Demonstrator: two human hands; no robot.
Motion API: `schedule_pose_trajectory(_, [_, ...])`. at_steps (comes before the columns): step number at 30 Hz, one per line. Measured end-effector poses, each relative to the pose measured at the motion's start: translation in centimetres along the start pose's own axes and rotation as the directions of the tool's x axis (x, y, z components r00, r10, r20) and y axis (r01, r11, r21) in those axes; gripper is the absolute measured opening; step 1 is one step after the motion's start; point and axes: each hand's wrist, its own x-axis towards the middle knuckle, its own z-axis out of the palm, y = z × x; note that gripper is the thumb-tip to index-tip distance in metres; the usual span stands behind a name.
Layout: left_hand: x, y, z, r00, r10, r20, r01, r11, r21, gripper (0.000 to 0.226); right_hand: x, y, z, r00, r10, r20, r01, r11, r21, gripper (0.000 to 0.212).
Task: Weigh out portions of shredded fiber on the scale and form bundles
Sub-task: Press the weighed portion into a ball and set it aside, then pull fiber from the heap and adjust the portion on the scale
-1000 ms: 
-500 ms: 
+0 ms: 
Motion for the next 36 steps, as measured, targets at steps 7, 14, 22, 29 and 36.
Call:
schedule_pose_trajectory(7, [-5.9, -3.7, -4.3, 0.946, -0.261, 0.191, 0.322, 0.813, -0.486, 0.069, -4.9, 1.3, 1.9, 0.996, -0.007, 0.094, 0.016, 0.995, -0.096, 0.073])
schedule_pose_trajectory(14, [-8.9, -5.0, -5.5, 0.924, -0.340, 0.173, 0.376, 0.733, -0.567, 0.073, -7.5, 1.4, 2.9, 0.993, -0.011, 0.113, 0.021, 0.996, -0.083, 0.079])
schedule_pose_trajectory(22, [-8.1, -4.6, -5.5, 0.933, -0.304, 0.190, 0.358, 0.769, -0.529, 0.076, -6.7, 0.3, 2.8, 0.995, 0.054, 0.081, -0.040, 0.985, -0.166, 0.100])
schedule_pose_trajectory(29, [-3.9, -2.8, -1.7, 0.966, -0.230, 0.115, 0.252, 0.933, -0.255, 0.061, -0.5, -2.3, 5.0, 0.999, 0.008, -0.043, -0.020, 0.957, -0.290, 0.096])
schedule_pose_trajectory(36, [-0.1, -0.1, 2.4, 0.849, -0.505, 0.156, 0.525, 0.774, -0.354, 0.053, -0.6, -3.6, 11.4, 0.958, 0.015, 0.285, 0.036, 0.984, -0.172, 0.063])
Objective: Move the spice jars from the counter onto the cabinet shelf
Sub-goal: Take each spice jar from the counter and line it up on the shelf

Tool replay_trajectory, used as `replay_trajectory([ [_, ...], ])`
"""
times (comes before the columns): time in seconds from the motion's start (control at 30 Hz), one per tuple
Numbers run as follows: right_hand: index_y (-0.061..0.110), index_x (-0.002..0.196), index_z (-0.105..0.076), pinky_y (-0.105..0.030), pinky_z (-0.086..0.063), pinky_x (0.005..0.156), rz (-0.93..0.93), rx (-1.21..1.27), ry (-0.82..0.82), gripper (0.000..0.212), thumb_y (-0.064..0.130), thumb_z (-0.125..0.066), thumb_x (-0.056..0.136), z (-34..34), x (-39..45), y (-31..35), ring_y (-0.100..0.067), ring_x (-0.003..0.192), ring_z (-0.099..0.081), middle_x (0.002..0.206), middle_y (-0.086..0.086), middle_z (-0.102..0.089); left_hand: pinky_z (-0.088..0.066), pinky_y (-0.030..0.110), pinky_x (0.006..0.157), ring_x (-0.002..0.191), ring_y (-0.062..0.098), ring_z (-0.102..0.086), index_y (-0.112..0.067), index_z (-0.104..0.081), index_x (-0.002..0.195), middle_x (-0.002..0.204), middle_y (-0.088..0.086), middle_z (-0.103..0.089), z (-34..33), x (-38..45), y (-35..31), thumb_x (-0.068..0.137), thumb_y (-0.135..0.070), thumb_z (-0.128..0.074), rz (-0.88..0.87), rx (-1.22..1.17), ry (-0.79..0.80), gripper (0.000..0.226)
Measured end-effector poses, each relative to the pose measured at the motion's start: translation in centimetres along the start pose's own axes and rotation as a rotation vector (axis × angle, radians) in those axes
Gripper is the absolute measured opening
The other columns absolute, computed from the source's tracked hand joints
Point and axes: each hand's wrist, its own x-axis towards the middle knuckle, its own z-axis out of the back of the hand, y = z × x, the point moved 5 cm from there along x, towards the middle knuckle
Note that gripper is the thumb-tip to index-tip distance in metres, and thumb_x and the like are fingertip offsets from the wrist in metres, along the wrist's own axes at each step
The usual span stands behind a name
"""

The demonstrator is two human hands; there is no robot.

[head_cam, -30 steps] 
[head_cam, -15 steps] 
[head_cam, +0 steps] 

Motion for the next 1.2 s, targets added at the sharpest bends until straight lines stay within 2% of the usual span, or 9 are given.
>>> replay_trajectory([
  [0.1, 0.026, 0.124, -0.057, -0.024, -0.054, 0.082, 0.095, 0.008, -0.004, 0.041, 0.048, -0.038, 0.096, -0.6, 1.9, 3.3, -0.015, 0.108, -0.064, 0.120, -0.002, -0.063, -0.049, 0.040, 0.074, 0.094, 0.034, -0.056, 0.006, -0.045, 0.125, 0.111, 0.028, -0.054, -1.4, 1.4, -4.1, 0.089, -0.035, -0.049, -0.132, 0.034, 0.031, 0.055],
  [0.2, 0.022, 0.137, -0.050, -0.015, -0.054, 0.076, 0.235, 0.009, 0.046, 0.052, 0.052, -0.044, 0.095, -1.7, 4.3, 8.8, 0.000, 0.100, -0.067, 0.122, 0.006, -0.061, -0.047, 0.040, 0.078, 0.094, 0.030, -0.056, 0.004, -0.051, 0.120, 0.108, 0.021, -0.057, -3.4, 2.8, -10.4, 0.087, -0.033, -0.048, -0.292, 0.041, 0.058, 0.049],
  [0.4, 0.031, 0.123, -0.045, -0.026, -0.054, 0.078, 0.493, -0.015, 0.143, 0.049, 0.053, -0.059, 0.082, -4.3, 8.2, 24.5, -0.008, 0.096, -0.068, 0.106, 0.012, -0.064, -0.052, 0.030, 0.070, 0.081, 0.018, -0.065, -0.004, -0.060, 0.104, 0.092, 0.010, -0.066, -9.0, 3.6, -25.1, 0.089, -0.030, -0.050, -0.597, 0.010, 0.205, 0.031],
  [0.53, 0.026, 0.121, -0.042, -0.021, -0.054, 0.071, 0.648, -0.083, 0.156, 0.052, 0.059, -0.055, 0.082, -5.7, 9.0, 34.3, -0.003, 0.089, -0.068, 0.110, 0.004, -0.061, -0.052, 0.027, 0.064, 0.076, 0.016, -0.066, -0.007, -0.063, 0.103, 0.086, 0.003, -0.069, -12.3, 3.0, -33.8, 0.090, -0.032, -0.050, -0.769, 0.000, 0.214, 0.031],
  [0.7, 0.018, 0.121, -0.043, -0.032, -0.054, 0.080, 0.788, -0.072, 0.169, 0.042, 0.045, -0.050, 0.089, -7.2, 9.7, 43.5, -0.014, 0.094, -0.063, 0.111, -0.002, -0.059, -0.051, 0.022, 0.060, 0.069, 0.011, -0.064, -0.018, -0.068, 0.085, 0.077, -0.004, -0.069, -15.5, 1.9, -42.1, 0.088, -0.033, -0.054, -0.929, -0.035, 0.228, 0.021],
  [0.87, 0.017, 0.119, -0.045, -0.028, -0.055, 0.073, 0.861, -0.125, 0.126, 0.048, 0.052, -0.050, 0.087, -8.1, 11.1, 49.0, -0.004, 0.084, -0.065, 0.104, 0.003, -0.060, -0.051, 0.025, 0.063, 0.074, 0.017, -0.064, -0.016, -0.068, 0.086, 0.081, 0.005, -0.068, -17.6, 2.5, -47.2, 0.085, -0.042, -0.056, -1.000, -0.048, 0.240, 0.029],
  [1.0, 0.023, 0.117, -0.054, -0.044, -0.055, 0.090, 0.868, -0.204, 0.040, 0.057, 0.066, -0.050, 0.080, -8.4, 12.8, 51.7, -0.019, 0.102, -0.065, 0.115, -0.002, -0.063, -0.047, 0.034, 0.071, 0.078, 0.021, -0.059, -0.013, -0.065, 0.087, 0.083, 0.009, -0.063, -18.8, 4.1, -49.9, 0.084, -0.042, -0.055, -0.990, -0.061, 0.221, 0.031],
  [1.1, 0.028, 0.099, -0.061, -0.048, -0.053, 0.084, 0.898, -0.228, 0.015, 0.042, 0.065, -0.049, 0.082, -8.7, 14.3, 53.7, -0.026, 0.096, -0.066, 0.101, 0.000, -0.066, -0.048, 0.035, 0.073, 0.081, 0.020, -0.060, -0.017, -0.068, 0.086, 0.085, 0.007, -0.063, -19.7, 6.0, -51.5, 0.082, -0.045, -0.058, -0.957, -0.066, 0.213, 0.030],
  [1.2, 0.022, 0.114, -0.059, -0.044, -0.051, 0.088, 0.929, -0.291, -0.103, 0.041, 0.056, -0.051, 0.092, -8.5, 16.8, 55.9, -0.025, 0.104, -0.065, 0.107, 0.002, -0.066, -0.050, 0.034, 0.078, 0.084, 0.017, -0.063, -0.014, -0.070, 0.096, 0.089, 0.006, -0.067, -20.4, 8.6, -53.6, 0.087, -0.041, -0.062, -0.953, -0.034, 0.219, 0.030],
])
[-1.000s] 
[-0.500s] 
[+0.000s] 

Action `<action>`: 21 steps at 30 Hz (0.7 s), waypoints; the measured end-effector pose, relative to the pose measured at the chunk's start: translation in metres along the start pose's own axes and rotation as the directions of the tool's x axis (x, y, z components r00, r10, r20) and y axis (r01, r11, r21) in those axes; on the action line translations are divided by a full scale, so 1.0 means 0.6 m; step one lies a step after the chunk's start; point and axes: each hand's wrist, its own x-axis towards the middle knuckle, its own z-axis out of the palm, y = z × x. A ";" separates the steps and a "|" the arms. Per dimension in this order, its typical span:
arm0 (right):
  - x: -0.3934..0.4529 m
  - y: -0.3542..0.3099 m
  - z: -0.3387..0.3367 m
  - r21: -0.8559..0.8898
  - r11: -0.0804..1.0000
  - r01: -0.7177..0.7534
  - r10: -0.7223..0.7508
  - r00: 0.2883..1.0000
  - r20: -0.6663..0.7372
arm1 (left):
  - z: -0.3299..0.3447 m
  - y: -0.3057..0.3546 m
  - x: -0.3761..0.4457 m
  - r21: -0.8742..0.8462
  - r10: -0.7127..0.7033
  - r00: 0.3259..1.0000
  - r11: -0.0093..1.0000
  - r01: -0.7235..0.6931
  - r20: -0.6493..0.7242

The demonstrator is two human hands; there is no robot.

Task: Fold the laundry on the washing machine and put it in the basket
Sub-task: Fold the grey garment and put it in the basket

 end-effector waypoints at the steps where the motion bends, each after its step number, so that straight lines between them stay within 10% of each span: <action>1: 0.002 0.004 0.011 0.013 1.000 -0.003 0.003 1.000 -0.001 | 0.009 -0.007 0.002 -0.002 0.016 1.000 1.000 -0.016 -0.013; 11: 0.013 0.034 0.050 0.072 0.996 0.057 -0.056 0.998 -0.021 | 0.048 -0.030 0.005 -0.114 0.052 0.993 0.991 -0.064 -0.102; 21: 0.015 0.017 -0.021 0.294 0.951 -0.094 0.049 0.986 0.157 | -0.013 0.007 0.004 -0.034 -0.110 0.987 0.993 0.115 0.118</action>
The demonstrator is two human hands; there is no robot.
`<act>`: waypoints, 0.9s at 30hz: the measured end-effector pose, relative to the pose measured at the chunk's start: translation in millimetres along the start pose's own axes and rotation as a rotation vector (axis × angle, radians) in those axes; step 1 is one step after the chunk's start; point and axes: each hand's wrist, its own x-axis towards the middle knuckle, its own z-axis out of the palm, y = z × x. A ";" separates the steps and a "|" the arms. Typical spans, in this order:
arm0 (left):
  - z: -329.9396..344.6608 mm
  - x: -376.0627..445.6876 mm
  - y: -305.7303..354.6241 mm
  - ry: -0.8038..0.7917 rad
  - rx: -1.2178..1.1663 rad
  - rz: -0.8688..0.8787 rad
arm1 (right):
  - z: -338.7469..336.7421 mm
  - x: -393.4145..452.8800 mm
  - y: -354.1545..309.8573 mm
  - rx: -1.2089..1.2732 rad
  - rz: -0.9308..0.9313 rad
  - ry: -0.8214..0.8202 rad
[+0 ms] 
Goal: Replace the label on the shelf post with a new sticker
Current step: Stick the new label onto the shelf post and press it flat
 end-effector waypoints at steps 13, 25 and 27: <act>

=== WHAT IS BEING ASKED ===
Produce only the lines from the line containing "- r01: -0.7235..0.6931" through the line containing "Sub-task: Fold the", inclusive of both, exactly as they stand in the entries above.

=== RESPONSE ===
  - r01: -0.7235..0.6931
  - r20: -0.6493..0.7242

The demonstrator is two human hands; there is no robot.

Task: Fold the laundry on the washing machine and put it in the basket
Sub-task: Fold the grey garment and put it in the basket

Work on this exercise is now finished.